The country is fast running out of burial space and everybody needs to play a part in finding solutions to the crisis that is facing our country and the world. This was the general consensus by nearly 150 delegates who attended the two-day South African Cemeteries Association Conference 2013, which was hosted by the Municipality at Moses Mabhida Stadium.
The conference was attended by officials and Councillors from various municipalities, South African Local Government Association (SALGA), undertakers and other stakeholders. Among the issues that were discussed were sustainable cemetery and crematorium practices, indigent and pauper burial management, green infrastructure and the state of metro cemeteries.
The Mayor, Cllr James Nxumalo, said that dealing with the issue of cemetery space was difficult because cemeteries are competing with developments such as housing, agriculture and infrastructure. “It is really a competition between the dead and the living.

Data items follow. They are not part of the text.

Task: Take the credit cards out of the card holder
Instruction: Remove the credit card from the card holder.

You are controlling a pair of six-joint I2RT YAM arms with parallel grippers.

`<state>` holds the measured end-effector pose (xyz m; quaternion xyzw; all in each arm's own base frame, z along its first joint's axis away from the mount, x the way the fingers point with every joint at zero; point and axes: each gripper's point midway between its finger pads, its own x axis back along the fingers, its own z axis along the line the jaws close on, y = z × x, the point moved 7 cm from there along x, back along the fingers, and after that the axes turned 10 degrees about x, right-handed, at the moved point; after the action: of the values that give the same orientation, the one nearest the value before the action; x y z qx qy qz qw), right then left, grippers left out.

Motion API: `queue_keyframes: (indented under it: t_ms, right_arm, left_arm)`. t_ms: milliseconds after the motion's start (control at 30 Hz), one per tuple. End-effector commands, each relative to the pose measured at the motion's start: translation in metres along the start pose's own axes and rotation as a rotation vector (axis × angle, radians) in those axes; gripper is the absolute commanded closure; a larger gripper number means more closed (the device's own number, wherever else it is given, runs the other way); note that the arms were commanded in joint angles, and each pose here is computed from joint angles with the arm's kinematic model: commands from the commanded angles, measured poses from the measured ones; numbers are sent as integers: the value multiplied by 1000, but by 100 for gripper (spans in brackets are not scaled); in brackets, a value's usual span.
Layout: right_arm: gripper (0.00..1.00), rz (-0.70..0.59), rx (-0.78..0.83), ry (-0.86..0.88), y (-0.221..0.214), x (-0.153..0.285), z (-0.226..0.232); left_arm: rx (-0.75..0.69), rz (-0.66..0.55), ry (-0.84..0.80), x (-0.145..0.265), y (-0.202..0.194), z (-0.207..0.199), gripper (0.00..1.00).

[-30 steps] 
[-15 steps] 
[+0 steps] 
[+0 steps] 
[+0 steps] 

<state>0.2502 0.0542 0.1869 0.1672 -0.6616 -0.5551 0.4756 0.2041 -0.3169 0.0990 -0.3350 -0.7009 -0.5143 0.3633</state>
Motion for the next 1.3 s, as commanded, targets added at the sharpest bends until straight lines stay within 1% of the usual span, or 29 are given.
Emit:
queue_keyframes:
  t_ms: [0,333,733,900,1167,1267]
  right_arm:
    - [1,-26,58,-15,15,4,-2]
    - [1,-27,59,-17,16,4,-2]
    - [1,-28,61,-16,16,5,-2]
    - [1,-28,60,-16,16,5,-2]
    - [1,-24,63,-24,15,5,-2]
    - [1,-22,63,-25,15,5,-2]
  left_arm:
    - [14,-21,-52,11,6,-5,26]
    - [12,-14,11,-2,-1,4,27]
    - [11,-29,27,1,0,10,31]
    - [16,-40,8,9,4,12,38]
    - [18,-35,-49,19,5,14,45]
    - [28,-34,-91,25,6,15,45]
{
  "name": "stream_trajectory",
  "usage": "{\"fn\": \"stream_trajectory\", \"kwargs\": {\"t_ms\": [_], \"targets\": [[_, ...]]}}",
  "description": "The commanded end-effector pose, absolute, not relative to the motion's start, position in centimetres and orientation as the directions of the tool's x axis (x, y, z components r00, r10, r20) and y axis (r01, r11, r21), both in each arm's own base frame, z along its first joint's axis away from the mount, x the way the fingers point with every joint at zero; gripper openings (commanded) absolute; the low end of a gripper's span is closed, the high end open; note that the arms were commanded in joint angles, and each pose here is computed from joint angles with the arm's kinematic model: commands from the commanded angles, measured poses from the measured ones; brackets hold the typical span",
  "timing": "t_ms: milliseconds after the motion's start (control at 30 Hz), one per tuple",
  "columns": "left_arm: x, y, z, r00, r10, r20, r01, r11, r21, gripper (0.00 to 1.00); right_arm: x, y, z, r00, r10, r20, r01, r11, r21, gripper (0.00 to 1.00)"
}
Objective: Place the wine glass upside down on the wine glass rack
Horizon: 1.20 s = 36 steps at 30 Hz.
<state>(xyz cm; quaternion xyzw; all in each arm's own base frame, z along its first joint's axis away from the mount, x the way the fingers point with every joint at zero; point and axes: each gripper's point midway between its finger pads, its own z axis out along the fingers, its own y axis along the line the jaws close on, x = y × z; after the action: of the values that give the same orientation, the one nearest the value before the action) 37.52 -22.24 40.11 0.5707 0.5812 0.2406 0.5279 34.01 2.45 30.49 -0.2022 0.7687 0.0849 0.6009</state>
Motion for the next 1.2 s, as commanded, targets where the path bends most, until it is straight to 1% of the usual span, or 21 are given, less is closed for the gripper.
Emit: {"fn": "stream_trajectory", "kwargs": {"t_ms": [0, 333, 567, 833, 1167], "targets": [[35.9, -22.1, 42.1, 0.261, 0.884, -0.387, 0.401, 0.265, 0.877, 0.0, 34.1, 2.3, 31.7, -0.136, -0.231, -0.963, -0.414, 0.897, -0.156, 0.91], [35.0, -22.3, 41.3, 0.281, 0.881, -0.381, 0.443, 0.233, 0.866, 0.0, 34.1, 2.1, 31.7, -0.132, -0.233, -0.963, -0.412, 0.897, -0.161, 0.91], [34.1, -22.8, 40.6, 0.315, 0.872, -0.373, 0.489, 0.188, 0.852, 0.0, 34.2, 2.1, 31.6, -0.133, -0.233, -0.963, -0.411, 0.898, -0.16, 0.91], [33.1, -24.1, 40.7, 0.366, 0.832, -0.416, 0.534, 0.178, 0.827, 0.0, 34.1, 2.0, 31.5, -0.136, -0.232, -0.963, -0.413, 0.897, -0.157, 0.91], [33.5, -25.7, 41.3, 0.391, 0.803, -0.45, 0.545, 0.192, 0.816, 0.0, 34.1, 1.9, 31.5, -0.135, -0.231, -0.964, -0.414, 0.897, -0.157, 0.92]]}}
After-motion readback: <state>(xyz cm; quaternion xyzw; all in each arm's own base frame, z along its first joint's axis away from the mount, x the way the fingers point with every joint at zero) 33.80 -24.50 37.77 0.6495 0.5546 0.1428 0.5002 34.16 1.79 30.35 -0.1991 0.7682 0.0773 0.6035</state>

As Government we have a responsibility to provide housing and other development infrastructure for our people to ensure that we have a sustainable City. On the other hand we have to meet the demand for cemeteries, as we are finding that some of our communities are still sceptical about alternative burial methods that have been identified.”
The other challenge identified with regards to establishing more cemeteries was the fact that not all land is suitable for burials. Before a cemetery can be established it is important to carry out the Environment Assessment Impact study to ensure the suitability of the land. It was also noted that once a piece of land has been used for burial purposes, that piece of land can never be used for any other purpose, which could have a negative impact on infrastructure development for future generations.
Possible solutions suggested by some of the presenters include; the establishment of cost effective and environmentally-friendly cemeteries and burials, cremations, use of bio-degradable coffins which should be regulated, education of communities about the challenges that are currently faced by municipalities as well as the benefits of reusing graves and employing a variety of cost-effective methods as alternatives to traditional burial.
Alan Buff, Manager of Parks at the City of Johannesburg said that some of challenges being faced by the Council were the theft of tombstones and other infrastructure, vandalism, illegal burials and lack of human resources. “The City of Johannesburg is also looking at alternatives to deal with the crisis, including the establishment of above-ground burials, reviewing tariffs, marketing of cremation which is a cheaper option and enhancing partnership and community participation,” he said.
Teboho Tsotetsi of Maluti-a-phofung Local Municipality in the Free State Province said that the Province had approximately 55 rural cemeteries and the Municipality was in the process of hiring a consultant to formalise these cemeteries.
The delegates all agreed that this global crisis had to be tackled head on and serious considerations need to be taken into account before decisions are made in addressing the situation. “Whatever decision we take now will have long lasting implications on future generations so it is critical to apply our minds and think strategically,” said the Deputy City Manager of Community and Emergency Services Cluster, Dr Musa Gumede.ate/
The delegates will tomorrow, 18/10/13, be taken on a tour to various cemeteries around the Municipal area to witness some of the strategies that the eThekwini Municipality has put in place to ensure that cemeteries are more sustainable.